“I spoke when I entered the room.”
His nose crinkled. “Didn’t hear that. I have to finish this.”
He tried to turn back to the computer, once again cycling through windows at a ridiculous pace. My fingers dug into his shoulder. “I want you to explain why you smell like my omega.”
“I’m in the middle of something.”
His voice went higher, spiking with irritation. I growled low in my throat. “It’s not important. Do you realize it’s like three a.m.? Whatever it is can wait until morning.”
“No. It has to be done now.”
Paying more attention, I noticed his leg was bouncing and his hands had a hint of a shake in them. His shoulder was rolling sporadically where I held it, trying to shake off my touch. With the day weighing me down, I wasn’t sure what to make of him. He was known to have mood swings. I got the feeling if I interrupted him again, he would snap.
That kind of spat wasn’t something I could afford at the moment, no matter how annoyed I was at his close contact with what belonged to me.
The soft creak of the door opening again had me stepping back. Mercury took one look at Dash and sighed, placing a plate of cut fruit and a bottle of water on the desk beside him. His packmate glanced over at the sustenance, grunted a ‘thanks,’ and ignored the food.
When Mercury left I followed him out and back into the kitchen, grateful to see my tea already brewing on the counter. “Do you know what he’s working on?” I asked.
Mercury shrugged. “Not a clue. He gets like that, though. If you interrupt him, it’s not a good time for anyone involved and he tends to forget to eat, drink, and sleep.”

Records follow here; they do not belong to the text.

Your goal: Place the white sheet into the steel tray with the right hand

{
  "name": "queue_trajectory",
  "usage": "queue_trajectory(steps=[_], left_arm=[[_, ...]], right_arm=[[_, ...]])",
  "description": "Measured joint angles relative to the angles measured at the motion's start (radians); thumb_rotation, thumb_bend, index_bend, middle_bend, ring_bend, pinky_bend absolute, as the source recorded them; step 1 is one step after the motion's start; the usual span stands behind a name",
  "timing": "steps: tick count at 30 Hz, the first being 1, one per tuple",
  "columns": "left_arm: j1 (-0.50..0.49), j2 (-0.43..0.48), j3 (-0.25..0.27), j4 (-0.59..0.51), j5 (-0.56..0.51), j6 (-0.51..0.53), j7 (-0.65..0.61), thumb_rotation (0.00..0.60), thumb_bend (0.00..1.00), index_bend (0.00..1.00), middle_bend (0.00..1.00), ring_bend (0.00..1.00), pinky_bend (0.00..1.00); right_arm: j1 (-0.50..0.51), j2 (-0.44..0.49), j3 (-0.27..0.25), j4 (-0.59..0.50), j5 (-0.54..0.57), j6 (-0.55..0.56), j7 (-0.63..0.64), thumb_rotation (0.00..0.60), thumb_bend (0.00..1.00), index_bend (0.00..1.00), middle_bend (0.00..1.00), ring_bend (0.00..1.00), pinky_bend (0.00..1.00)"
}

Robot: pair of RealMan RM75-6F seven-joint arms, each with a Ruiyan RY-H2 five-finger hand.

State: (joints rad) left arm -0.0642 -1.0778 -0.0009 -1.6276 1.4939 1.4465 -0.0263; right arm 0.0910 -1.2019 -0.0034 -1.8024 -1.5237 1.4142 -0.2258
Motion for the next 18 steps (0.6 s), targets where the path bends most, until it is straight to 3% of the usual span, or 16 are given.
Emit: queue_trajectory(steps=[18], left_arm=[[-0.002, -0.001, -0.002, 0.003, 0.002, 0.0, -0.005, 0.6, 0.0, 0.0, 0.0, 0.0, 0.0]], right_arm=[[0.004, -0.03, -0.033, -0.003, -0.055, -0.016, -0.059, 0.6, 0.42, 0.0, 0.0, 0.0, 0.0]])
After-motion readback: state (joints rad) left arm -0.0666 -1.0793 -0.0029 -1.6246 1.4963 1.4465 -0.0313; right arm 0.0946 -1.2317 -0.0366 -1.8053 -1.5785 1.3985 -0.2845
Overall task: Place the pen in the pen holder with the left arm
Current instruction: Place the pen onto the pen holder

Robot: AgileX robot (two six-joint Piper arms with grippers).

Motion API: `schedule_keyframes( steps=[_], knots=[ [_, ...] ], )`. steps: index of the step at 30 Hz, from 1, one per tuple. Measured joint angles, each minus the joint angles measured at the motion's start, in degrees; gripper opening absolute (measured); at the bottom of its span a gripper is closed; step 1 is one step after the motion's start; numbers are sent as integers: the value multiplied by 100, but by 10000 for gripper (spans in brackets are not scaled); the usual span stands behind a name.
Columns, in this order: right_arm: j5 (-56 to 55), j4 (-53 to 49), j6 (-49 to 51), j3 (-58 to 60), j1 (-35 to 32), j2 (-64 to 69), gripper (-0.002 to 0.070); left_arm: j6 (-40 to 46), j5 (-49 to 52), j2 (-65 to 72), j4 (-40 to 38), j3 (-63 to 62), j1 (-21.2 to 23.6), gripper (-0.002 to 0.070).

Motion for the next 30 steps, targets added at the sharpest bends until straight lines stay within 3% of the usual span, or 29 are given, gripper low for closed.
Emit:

“How long does it go on for?”
“However long he needs to finish what he’s doing, or until the hyperfixation runs out. It kind of depends. There have been a couple times where he hasn’t surfaced for a month.”
My lips parted. “Amonth?”
“His body forces him to sleep after a couple of days, and we keep him fed with foods he can pick at sporadically when he remembers.”
“What was he doing for the month?”
“During one of the month-long stints, he paid a hacker to teach him everything he knows and grade assignments like it was a university course.”
Hacking made a lot of sense considering what I just saw him doing on that computer. It couldn’t be legal.
“Should I be worried that he’s currently on a computer in my house? Am I going to have the cops busting down my door again?”
Snorting, Mercury pulled the tea bags from both of our cups and gave them a stir. “Doubt it. I don’t know much about code and the dark web, but he seriously learned from the best. He’s not going to get caught.”
“Better not,” I muttered, looking over my shoulder at the closed door.
Mercury pressed the warm mug of chamomile into my hands, and I sucked in a deep breath of the calming fragrance. I got hit with his scent too. It bothered me how his cinnamon was almost more calming than the chamomile. He smelled like an old library with cinnamon buns baking amidst it all.
I took a tiny sip, the hot liquid burning my tongue.
“I’m going to sleep on the couch, if you don’t mind,” he said, tilting his head toward the living room.
Oddly, I didn’t. These men had invaded my space—so had Kiara, for that matter. Having them here didn’t feel cramped or overwhelming, though. It made the well-equipped apartment I’d lived in for so long actually feel like a home.
“Go ahead. Doubt I could get rid of you,” I said.
The mug warmed my hands as we leaned against opposite counters in companionable silence. When we’d each sipped our way through half the mug, I pushed off and headed into the master suite without another word.
* * *
I woke up covered in omega.
Kiara’s leg was thrown over mine, one arm draped over my chest as her nose pressed to my neck. I couldn’t tell if she was a hundred percent awake, but she was grinding her clit down on my hip, slick drenching me. Little moans broke the mid-morning silence.